Shown below are entries with pictures; the line with "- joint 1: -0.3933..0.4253" through the line with "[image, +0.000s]" is the span to retype exactly, and the pictures stay out.

MATERIAL FOR THIS TASK >>
____

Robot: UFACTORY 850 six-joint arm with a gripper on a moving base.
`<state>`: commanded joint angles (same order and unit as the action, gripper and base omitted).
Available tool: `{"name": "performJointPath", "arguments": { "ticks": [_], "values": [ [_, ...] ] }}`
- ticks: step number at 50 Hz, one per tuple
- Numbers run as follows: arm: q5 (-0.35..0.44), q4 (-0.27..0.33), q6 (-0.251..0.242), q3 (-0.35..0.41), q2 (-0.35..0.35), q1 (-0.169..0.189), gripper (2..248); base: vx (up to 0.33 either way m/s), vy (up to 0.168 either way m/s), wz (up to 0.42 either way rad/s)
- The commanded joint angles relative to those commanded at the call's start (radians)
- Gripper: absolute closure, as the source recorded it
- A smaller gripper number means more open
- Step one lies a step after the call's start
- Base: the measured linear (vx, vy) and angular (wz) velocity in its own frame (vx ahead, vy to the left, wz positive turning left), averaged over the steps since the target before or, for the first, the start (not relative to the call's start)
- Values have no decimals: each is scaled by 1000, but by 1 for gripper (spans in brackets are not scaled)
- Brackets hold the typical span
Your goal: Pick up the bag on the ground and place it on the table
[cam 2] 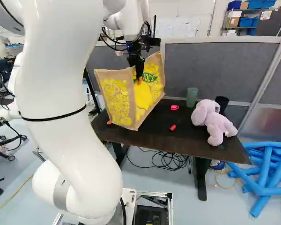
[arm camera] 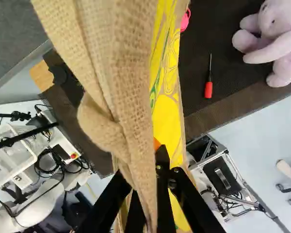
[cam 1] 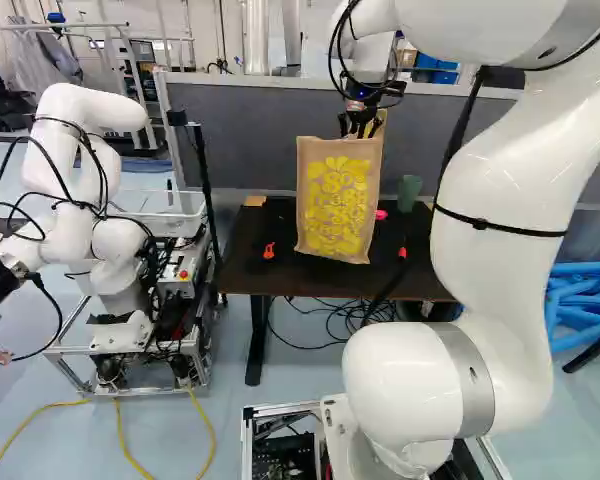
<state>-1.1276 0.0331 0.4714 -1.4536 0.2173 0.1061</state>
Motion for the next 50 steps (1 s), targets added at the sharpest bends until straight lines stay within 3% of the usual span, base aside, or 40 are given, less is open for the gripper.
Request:
{"name": "performJointPath", "arguments": {
  "ticks": [25,50],
  "values": [
    [-6,13,-257,-30,25,12,229,0,0,0],
    [-5,13,-283,-26,69,12,229,0,0,0]
  ]
}}
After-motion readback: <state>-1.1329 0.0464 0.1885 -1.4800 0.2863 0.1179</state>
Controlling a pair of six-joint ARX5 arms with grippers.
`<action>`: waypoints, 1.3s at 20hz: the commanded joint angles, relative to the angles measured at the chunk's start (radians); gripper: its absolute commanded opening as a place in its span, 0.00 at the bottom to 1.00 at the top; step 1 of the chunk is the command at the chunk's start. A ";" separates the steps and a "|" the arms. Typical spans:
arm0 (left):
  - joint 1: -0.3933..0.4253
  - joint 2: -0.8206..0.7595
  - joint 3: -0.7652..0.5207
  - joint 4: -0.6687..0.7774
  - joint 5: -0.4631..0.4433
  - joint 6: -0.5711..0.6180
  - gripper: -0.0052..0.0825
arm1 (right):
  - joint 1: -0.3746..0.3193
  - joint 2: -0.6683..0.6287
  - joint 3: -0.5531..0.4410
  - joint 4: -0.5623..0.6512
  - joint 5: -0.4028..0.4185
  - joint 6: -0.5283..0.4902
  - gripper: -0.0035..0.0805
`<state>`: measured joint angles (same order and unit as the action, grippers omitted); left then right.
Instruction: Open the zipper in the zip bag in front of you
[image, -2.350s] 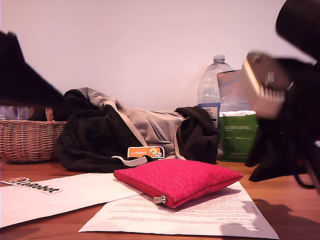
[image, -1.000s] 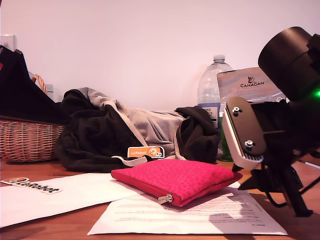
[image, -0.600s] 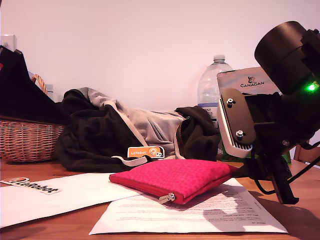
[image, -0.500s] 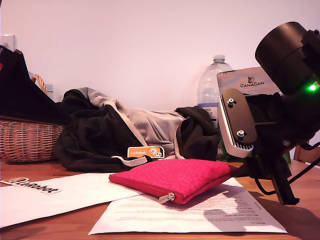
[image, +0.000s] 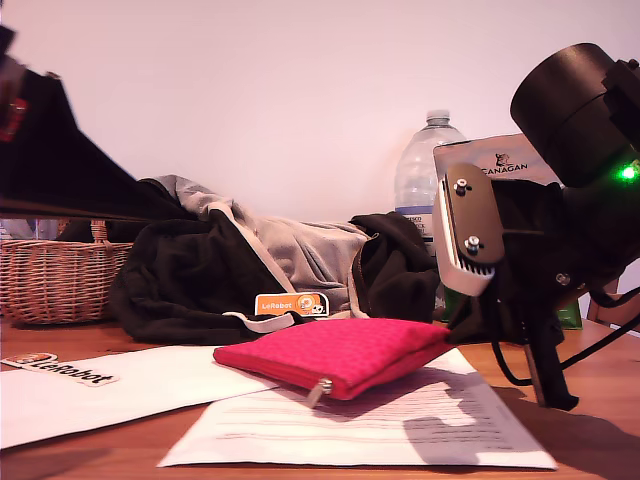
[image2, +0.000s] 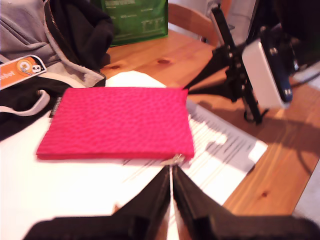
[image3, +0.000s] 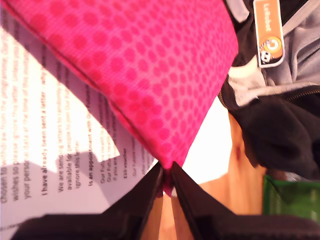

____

EXERCISE OUTPUT >>
  - joint 1: -0.3933..0.4253
  - joint 2: -0.8206..0.7595
  - joint 3: -0.7652..0.5207
  - joint 4: -0.6687..0.7774
  - joint 5: -0.4631..0.4433
  - joint 6: -0.5711..0.6180
  - gripper: -0.0052..0.0825
arm1 (right):
  - joint 1: -0.3746..0.3193
  - joint 2: -0.6683..0.6287
  - joint 3: -0.5531..0.4410
  - joint 4: -0.5623..0.6512
  - joint 5: -0.4028..0.4185
  - joint 6: -0.5283..0.4902
  - gripper: -0.0035..0.0805
`<state>`: measured joint angles (same order and unit as the action, grippers omitted); left then right.
Instruction: Open the zipper in the zip bag in front of you
[image, -2.350s] 
[image, -1.000s] 
[image, -0.600s] 
[image, -0.500s] 
[image, +0.000s] 

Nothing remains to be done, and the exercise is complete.